WHAT YOU WILL DO:
Copy the entries character for character.

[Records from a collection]
----

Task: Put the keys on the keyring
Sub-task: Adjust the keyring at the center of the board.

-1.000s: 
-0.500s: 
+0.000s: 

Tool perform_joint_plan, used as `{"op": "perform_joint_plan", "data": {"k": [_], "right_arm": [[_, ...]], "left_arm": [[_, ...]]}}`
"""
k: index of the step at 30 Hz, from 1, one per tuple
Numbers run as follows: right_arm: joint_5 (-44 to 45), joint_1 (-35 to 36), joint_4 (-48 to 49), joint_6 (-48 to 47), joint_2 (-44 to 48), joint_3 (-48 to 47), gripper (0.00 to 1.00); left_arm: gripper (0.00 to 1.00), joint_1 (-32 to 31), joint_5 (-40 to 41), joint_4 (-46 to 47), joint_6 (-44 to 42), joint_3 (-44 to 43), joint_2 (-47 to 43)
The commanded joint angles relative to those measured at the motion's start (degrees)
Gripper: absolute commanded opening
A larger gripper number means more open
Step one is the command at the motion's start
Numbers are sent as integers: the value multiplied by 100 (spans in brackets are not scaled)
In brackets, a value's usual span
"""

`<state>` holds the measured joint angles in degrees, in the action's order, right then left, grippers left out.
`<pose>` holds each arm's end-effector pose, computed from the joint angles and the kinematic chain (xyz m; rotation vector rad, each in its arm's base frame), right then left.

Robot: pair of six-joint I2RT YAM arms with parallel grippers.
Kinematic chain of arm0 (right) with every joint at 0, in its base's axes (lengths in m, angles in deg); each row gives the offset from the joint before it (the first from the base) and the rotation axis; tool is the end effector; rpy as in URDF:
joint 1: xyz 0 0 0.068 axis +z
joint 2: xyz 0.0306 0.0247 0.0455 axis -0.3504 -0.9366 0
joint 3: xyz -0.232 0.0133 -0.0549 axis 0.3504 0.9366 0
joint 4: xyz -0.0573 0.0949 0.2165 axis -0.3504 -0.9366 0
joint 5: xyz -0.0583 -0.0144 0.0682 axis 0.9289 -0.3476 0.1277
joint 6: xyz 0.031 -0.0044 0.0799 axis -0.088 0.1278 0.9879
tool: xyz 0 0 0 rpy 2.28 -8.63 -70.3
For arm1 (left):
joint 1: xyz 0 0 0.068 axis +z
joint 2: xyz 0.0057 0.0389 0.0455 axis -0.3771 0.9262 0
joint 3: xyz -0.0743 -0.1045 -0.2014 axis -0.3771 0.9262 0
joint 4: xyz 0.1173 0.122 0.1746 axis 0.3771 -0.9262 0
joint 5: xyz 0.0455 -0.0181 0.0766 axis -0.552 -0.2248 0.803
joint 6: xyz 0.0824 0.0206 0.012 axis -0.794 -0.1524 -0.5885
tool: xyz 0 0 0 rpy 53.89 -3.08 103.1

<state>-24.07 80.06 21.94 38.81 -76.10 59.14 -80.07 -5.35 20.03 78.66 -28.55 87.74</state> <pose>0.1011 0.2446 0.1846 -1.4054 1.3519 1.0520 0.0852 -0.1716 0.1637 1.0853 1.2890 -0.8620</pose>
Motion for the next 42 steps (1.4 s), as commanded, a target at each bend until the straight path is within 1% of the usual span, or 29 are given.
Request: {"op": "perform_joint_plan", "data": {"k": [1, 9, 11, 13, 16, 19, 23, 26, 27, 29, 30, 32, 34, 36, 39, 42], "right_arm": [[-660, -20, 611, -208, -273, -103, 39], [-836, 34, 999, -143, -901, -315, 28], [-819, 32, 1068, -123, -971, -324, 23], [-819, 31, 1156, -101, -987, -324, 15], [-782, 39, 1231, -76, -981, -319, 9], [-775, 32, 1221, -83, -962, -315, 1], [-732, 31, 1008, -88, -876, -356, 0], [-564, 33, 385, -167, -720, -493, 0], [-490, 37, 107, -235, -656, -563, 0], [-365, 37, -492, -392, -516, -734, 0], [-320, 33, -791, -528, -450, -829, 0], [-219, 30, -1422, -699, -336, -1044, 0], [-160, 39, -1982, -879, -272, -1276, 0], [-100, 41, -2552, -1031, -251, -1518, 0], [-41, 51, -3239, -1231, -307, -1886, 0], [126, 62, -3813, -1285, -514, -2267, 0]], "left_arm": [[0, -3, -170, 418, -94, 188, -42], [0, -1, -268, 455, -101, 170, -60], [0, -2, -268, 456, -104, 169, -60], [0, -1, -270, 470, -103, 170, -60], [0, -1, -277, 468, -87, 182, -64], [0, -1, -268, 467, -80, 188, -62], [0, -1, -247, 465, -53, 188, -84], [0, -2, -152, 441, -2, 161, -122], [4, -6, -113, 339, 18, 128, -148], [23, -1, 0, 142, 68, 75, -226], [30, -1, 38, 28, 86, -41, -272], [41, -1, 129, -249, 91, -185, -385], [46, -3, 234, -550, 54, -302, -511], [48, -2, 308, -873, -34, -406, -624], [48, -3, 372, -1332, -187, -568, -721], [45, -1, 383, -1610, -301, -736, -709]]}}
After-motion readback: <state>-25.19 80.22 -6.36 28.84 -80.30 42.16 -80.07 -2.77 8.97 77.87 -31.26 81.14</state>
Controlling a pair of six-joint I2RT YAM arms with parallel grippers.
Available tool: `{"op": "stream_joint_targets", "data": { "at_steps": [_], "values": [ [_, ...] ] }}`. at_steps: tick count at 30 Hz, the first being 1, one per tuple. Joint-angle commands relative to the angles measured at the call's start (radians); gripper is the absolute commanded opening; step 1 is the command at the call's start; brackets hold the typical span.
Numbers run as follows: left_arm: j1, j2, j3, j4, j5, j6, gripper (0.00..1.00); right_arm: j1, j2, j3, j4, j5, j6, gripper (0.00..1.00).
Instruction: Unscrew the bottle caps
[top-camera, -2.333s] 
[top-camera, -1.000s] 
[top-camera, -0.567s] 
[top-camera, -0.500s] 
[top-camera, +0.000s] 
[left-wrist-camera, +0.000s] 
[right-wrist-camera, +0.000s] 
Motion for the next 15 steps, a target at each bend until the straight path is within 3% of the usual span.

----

EXPECTED OUTPUT:
Task: Put the keys on the keyring
Sub-task: Adjust the keyring at the center of the board.

-1.000s: 
-0.500s: 
+0.000s: 

Tool perform_joint_plan, used as `{"op": "perform_joint_plan", "data": {"k": [_], "right_arm": [[_, ...]], "left_arm": [[_, ...]]}}`
"""
k: index of the step at 30 Hz, from 1, one per tuple
Numbers run as follows: right_arm: joint_5 (-44 to 45), joint_1 (-35 to 36), joint_4 (-48 to 49), joint_6 (-48 to 47), joint_2 (-44 to 48), joint_3 (-48 to 47), gripper (0.00 to 1.00); left_arm: gripper (0.00 to 1.00), joint_1 (-32 to 31), joint_5 (-40 to 41), joint_4 (-46 to 47), joint_6 (-44 to 42), joint_3 (-44 to 43), joint_2 (-47 to 43)
The commanded joint angles relative to those measured at the motion's start (degrees)
Gripper: absolute commanded opening
A larger gripper number means more open
Step one is the command at the motion's start
Numbers are sent as integers: the value multiplied by 100 (spans in brackets are not scaled)
In brackets, a value's usual span
"""

`<state>` holds the measured joint angles in degrees, in the action's order, right then left, grippers left out.
`<pose>` holds each arm's end-effector pose, computed from the joint angles and the kinematic chain (xyz m; rotation vector rad, each in its arm's base frame), right then left.

Robot: pair of six-joint I2RT YAM arms with parallel grippers.
Kinematic chain of arm0 (right) with every joint at 0, in its base's axes (lengths in m, angles in deg); each row gives the offset from the joint before it (the first from the base) and the rotation axis; tool is the end effector; rpy as in URDF:
joint 1: xyz 0 0 0.068 axis +z
joint 2: xyz 0.0306 0.0247 0.0455 axis -0.3504 -0.9366 0
joint 3: xyz -0.232 0.0133 -0.0549 axis 0.3504 0.9366 0
joint 4: xyz -0.0573 0.0949 0.2165 axis -0.3504 -0.9366 0
joint 5: xyz -0.0583 -0.0144 0.0682 axis 0.9289 -0.3476 0.1277
joint 6: xyz 0.031 -0.0044 0.0799 axis -0.088 0.1278 0.9879
tool: xyz 0 0 0 rpy 2.28 -8.63 -70.3
For arm1 (left):
joint 1: xyz 0 0 0.068 axis +z
joint 2: xyz 0.0057 0.0389 0.0455 axis -0.3771 0.9262 0
joint 3: xyz -0.0743 -0.1045 -0.2014 axis -0.3771 0.9262 0
joint 4: xyz 0.1173 0.122 0.1746 axis 0.3771 -0.9262 0
joint 5: xyz 0.0455 -0.0181 0.0766 axis -0.552 -0.2248 0.803
joint 6: xyz 0.0824 0.0206 0.012 axis -0.794 -0.1524 -0.5885
tool: xyz 0 0 0 rpy 53.89 -3.08 103.1

<state>-24.07 80.06 21.94 38.81 -76.10 59.14 -80.07 -5.35 20.03 78.66 -28.55 87.74</state> <pose>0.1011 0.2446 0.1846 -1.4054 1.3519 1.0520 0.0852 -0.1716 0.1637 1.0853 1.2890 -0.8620</pose>
Motion for the next 42 steps (1.4 s), as commanded, a target at each bend until the straight path is within 1% of the usual span, or 29 are given.
Request: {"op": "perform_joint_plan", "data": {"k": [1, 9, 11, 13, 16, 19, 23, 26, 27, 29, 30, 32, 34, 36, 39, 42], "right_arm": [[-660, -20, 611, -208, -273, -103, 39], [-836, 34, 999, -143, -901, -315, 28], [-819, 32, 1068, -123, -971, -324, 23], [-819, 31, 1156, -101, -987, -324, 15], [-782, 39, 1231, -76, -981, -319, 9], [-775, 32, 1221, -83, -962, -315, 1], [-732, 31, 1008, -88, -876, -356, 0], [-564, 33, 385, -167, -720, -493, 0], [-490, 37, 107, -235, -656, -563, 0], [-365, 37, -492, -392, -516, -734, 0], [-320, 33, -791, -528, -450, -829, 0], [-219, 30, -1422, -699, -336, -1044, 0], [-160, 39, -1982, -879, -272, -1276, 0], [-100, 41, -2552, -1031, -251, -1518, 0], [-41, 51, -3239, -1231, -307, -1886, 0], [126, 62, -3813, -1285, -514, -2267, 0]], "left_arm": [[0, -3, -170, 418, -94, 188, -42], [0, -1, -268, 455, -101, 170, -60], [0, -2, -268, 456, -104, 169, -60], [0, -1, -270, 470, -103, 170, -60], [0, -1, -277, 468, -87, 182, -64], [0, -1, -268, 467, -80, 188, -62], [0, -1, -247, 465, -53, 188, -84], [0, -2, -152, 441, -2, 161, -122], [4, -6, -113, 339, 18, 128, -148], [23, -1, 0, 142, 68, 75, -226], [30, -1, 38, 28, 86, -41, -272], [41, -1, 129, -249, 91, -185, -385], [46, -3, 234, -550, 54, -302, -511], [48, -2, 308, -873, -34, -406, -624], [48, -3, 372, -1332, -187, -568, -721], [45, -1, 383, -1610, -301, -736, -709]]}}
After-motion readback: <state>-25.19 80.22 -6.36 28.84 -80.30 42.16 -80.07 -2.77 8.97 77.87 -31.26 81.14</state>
Controlling a pair of six-joint I2RT YAM arms with parallel grippers.
Available tool: `{"op": "stream_joint_targets", "data": { "at_steps": [_], "values": [ [_, ...] ] }}`. at_steps: tick count at 30 Hz, the first being 1, one per tuple. Joint-angle commands relative to the angles measured at the call's start (radians); gripper is the absolute commanded opening; step 1 is the command at the call's start; brackets hold the typical span.
Numbers run as follows: left_arm: j1, j2, j3, j4, j5, j6, gripper (0.00..1.00); right_arm: j1, j2, j3, j4, j5, j6, gripper (0.00..1.00).
Instruction: Unscrew the bottle caps
[top-camera, -2.333s] 
[top-camera, -1.000s] 
[top-camera, -0.567s] 
[top-camera, -0.500s] 
[top-camera, +0.000s] 
[left-wrist-camera, +0.000s] 
[right-wrist-camera, +0.000s] 
Motion for the next 15 steps, a target at each bend until the straight path is within 3% of the usual span.

There is no more to the output, and the exercise is done.